Combustion

By Dan Denning

“Consider a world like this, so different from the ordered one of a fraction of a second earlier, where the solid infrastructure of carbon and hydrogen atoms was arranged in an elegant lattice, then blown to pieces. In a cataclysmic instant, what was stable is reactive — electrons flash in and out of existence, molecules in the vapor are chopped apart or broken in half. Hydrogen atoms convert to water vapor, further heating the gasses instead of quenching the heat; stable molecules ‘crack’ as temperatures reach 1,200-1,400 degrees Celsius. More oxygen-charged air rushes into the vacuum, and we watch the flame build.”

– Joe Jackson, A World on Fire

“I would like to live long enough to see the effects of global warming. I’ve got an inside tip that it’s all a load of crap!”

– Homer Simpson

The quote above is from a book I picked up late last summer in Colorado about the “discovery” of oxygen by Joseph Priestly and Antoine Lavoisier. Both men isolated oxygen as the “currency” in life’s “basic economy”; or as author Joe Jackson puts it, “Each single breath sparks a slow combustion, the essential burning that provides the heat needed to keep us alive.”

What oxygen is to the body, energy is to the economy. That’s why current debates about how much energy we have left locked in fossil fuels are so important. Can we find more? Can we use it more efficiently and lengthen our lease on energy-intensive industrial life? Or clearing my throat here, are we on the verge of another great enlightenment in the physical sciences, the edge of epic breakthroughs, none greater than the discovery of some new and plentiful source of energy that does not force us to abandon the economy and the institutions that have sprung up around the oil age?

We’ll find out. Ben Franklin – a pretty nifty innovator himself – personified the spirit of the age. Franklin wrote that he “was born too soon.” Of scientific progress, he wrote, “It is impossible to imagine the heights to which it may be carried…the power of mind over matter.”

That’s what it’s really come down to, hasn’t it? Will innovation triumph over the physical realities of more expensive energy? You may have read John Mauldin’s letter this weekend quoting the work of Peter Huber and Mark Mills. Huber and Mills talk about “The Bottomless Well” of energy. I’m always grateful when John reviews a book, because it saves me the trouble of having to read it.

According to John, Huber and Mills are the leading voices of the “innovation will save us crowd.” They make some interesting points, too…namely, that improvements in the efficiency of heat engines (internal combustion) are achievable. However, by their own admission, increased efficiency actually leads to more energy use, not less. This creates a problem and an opportunity, as I’ll show in a moment.
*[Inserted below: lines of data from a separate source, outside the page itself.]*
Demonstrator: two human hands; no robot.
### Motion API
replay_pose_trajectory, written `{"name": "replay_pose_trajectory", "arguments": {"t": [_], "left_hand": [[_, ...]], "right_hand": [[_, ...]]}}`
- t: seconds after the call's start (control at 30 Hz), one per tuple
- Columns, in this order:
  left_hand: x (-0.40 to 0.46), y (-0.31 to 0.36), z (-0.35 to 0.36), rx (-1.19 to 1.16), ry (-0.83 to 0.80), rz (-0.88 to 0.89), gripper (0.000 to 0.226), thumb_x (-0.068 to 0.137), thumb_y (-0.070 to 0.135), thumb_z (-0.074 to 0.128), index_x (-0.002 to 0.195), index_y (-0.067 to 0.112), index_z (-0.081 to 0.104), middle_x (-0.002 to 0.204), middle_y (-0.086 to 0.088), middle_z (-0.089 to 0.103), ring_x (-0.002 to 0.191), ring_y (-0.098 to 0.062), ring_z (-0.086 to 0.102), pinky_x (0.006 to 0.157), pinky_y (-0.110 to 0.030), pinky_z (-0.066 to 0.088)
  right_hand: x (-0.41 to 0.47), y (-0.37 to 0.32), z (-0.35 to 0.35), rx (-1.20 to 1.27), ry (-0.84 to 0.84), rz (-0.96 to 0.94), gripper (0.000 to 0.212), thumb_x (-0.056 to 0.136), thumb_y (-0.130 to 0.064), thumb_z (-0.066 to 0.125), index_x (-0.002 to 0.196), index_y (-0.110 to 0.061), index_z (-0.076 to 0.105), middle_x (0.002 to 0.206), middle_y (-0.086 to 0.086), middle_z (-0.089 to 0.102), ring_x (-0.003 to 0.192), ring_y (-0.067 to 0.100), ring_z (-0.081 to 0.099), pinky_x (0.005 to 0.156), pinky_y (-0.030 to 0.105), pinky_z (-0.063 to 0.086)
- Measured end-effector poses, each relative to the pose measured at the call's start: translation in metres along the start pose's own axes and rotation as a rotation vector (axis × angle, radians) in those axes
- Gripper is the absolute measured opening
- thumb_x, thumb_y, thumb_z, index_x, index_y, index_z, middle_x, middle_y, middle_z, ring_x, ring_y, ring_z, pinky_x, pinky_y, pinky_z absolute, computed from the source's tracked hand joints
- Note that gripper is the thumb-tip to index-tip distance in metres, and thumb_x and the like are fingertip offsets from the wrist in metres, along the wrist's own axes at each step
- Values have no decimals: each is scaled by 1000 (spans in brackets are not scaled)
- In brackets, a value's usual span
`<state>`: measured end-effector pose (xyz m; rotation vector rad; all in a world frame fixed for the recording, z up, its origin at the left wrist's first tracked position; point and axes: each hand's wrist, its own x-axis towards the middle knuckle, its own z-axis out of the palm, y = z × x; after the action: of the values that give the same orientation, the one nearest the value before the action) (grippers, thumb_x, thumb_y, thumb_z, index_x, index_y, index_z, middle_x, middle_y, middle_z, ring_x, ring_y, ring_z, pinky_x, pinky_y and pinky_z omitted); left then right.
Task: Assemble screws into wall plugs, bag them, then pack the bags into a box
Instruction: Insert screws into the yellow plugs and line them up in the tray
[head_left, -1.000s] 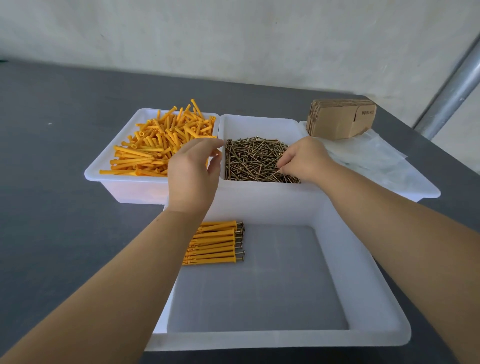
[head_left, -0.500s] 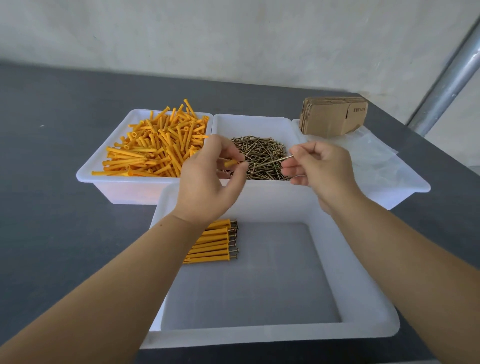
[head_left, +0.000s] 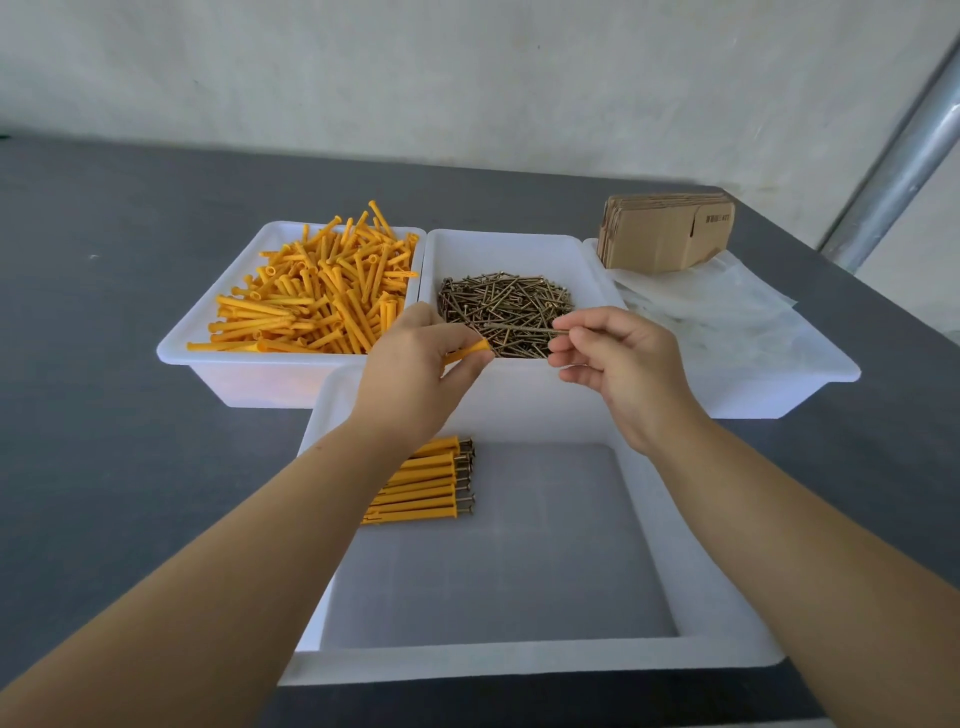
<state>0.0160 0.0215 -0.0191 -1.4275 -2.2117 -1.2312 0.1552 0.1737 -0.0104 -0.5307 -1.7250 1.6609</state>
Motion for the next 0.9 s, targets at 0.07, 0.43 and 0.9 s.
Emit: {"name": "replay_pose_trajectory", "arguments": {"t": [0.07,0.43,0.9], "left_hand": [[-1,-2,2,35,-35,-27,20,94,28,65,108,18,75,88,-1,48,78,-14,46,60,-16,31],[-3,-4,0,52,-123,-1,18,95,26,63,107,20,75,90,0,48,78,-14,47,60,-23,37],[-3,-8,-4,113,-217,90,20,95,27,63,108,18,74,94,-2,49,79,-17,49,67,-36,48]], "right_hand": [[0,2,1,-48,2,-32,29,96,4,51,88,-13,73,72,0,70,66,13,65,61,24,54],[0,5,5,-182,32,-75,32,97,5,48,85,-14,70,69,-1,63,60,6,57,59,23,54],[0,5,6,-302,28,-137,31,97,3,48,88,-17,70,75,1,66,64,6,60,62,21,53]]}}
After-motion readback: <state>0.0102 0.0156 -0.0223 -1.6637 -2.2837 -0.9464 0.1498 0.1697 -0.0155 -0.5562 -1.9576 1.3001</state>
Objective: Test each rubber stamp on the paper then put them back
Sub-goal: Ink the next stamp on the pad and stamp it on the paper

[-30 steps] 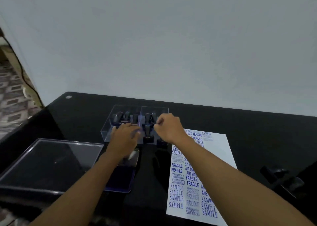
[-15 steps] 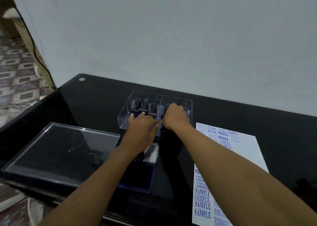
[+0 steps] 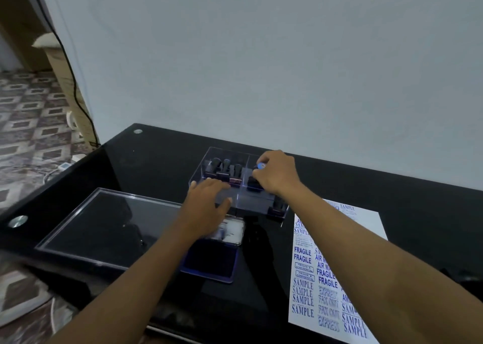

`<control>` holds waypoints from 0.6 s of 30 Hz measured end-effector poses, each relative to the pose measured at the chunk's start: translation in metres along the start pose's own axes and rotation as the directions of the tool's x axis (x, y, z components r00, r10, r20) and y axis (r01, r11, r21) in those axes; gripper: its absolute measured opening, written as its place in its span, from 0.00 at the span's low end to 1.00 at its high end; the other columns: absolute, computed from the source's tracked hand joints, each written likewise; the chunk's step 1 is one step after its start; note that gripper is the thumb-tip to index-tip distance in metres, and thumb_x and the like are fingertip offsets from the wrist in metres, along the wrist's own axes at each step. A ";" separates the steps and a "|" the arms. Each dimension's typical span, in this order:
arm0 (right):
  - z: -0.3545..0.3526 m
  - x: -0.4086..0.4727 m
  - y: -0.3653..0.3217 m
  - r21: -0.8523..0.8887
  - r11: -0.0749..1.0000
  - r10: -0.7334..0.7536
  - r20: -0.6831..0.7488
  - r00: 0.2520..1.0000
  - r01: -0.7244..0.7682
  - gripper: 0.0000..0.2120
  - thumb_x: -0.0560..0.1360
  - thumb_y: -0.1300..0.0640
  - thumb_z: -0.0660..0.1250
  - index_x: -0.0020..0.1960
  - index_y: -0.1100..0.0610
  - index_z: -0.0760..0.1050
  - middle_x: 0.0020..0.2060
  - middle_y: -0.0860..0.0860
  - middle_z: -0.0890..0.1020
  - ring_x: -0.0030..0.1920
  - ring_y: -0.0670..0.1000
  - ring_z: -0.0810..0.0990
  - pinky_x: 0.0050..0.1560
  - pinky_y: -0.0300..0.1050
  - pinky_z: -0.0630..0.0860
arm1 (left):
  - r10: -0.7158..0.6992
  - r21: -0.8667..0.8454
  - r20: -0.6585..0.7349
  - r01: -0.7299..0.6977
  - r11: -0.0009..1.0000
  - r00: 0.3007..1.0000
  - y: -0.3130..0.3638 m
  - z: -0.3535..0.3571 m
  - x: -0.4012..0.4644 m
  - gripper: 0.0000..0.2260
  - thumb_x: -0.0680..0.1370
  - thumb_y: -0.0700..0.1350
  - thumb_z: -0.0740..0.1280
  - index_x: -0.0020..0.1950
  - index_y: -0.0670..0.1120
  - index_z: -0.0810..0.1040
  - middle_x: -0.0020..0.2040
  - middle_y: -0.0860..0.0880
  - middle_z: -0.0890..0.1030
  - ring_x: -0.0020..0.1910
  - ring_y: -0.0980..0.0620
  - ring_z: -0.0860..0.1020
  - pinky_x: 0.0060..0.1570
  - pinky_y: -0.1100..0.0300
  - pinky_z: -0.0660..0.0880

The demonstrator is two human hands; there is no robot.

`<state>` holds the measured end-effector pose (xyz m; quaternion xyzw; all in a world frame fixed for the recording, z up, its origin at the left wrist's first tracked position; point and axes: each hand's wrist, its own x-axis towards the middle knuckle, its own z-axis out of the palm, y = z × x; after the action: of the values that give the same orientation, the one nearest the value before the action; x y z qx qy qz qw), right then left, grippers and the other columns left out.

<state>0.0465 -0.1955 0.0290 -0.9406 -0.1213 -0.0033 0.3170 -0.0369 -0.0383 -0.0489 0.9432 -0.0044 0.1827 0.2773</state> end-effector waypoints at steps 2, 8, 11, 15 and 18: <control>-0.005 -0.012 -0.004 0.003 0.999 -0.037 -0.013 0.999 0.037 0.03 0.73 0.60 0.68 0.46 0.55 0.78 0.50 0.53 0.82 0.43 0.48 0.76 0.33 0.32 0.66 | -0.004 -0.011 -0.008 0.004 1.000 1.000 -0.001 -0.009 -0.012 0.15 0.77 0.47 0.68 0.63 0.47 0.77 0.63 0.50 0.77 0.65 0.50 0.71 0.72 0.50 0.58; -0.008 -0.066 -0.020 -0.005 0.977 -0.212 0.019 0.977 0.212 0.10 0.74 0.55 0.71 0.55 0.53 0.82 0.55 0.49 0.82 0.56 0.50 0.78 0.58 0.38 0.69 | -0.048 0.063 0.162 0.039 0.997 0.986 -0.006 -0.038 -0.043 0.18 0.76 0.50 0.69 0.65 0.48 0.76 0.64 0.50 0.75 0.62 0.51 0.74 0.59 0.63 0.67; 0.003 -0.090 -0.022 -0.070 0.963 -0.247 0.152 0.957 0.260 0.13 0.76 0.57 0.69 0.60 0.55 0.81 0.58 0.50 0.81 0.57 0.50 0.77 0.55 0.35 0.65 | -0.096 0.151 0.300 0.053 0.987 0.949 -0.003 -0.051 -0.054 0.23 0.76 0.52 0.69 0.70 0.50 0.72 0.67 0.50 0.73 0.64 0.51 0.72 0.60 0.62 0.66; 0.025 -0.113 -0.020 -0.119 0.942 -0.262 0.328 0.908 0.315 0.15 0.77 0.59 0.66 0.64 0.56 0.78 0.62 0.55 0.79 0.60 0.56 0.78 0.60 0.40 0.71 | -0.186 0.294 0.551 0.020 0.956 0.813 -0.001 -0.062 -0.061 0.38 0.70 0.55 0.75 0.76 0.50 0.63 0.73 0.50 0.66 0.69 0.49 0.68 0.67 0.56 0.66; 0.037 -0.121 -0.020 -0.108 0.933 -0.282 0.374 0.883 0.344 0.15 0.77 0.59 0.67 0.64 0.55 0.76 0.60 0.55 0.78 0.59 0.57 0.76 0.57 0.47 0.74 | -0.212 0.346 0.636 -0.028 0.938 0.742 -0.001 -0.065 -0.062 0.44 0.67 0.53 0.77 0.77 0.49 0.59 0.75 0.51 0.61 0.72 0.48 0.64 0.70 0.52 0.63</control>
<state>-0.0783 -0.1852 0.0008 -0.9174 -0.3261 0.1037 0.2031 -0.1173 -0.0088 -0.0207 0.9778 -0.0246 -0.1808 0.1028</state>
But there appears to be one glaring omission to their argument. It’s this: Electricity does not generate itself. For large economies, that means use of hydrocarbons, or, in some distant Hollywood/DARPA future, an economy based on uranium.

As an investor, the technology lead is to investigate and invest in the companies making more efficient heat engines, especially diesel. But the story doesn’t end with greater efficiencies and new technologies. Remember, increased efficiency leads to greater resource demand, not less. Let’s follow the logic through that more efficient engines lead to greater demand for electricity.

It means greater reliance on fossil fuels for power generation, doesn’t it? After all, most electricity generation comes from natural gas and coal, with hydroelectric and nuclear chipping in. Even if Huber and Mills are right about the advent of more efficient cars powered by electricity, they are still, indirectly, arguing for fossil fuels. Where else will electric power come from?

Huber and Mills suggest that the largest costs in electric power generation are not the fuel, but the capital infrastructure and distribution. Yet by their own math, raw fuel accounts for half the cost of electric power generation with natural gas and one-third with coal.

Let me ask you a question. If natural gas is a depleting resource (as our own Department of Energy admits), then using natural gas as the basis of future electric generation is a sucker’s bet. Your chief fuel input becomes a larger and larger percentage of the total cost as gas gets more expensive. Perhaps this is why so few new natural gas-fired plants are being built…and why the Army Corps of Engineers and the Department of Energy see a huge increase in coal-fired electric production, and a decrease in gas-fired.

Won’t the price of coal go up as it becomes the dominant source of electric power generation in the West, and in China, and in India? Although bituminous coal has fewer BTUs than anthracite coal, it is, at least in the Western United States, much closer to the surface. That means you can use big machines to scrape it out, instead of thousands of unionized workers.

I suppose that more capital investment in coal might eventually lower the price of coal. But a lot of that depends on what other uses we can find for coal. We know it will take on (or resume) its leading role in electric power generation. But with gasification and liquefaction…it may begin to take on some of oil’s role in fueling transportation, which accounts for a huge chunk of American energy use.

Coal is versatile like that. In fact, I’d venture to say it’s the most versatile of the hydrocarbons left in abundance – except, of course, for oil. But coal we have. Oil we don’t. I vote for coal. After drilling in the Outer Continental Shelf, increased coal production is the next phase of America’s Last Great Energy Boom.